The bison live near the North Rim, where, complains Gosar, they are “wreaking havoc.” They threaten, no less, “the wonder that is the Grand Canyon” and even its “longevity.” With his prodding, the National Park Service has decreed that a population it calculates at between 400 and 600 bison must be reduced to “200 or fewer,” meaning that as many as 400 could be culled.
The fact that the low end of the official population estimate approximates the number that might be killed, or that these expert wildlife managers can’t even survey the current total to within a third, is just one sign of a capricious plan crying out for public scrutiny.

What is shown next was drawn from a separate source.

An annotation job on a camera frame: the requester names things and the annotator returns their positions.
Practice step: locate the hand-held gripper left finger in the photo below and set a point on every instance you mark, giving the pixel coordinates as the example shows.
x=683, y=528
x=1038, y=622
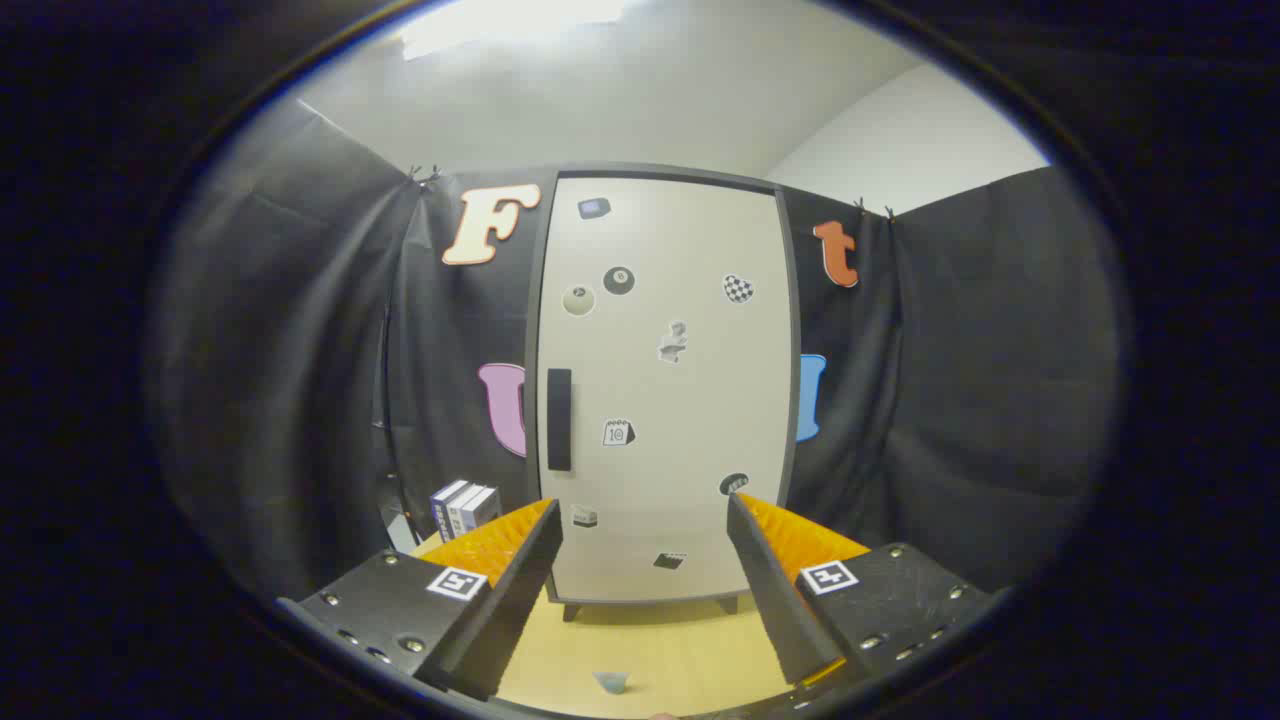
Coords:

Oddly enough, the Park Service itself has inadvertently given the bison their most convincing defense. Its “Initial Bison Herd Reduction Environmental Assessment”purports to show how intolerable their presence has become, but on close reading only reveals Gosar’s claim of “devastation” – “a bison problem that has reached borderline epidemic proportions” – as the nonsensical, trumped-up case that it is.
In the euphemistic parlance of the scheme, we learn that “reduction actions” are called for because of “soil disturbance” by the bison.
Apparently, that’s an inexcusable offense in the park these days, even though it is elsewhere considered a vital ecological function of this keystone species, and nobody was complaining at the Grand Canyon until sport hunters started lobbying for the cull.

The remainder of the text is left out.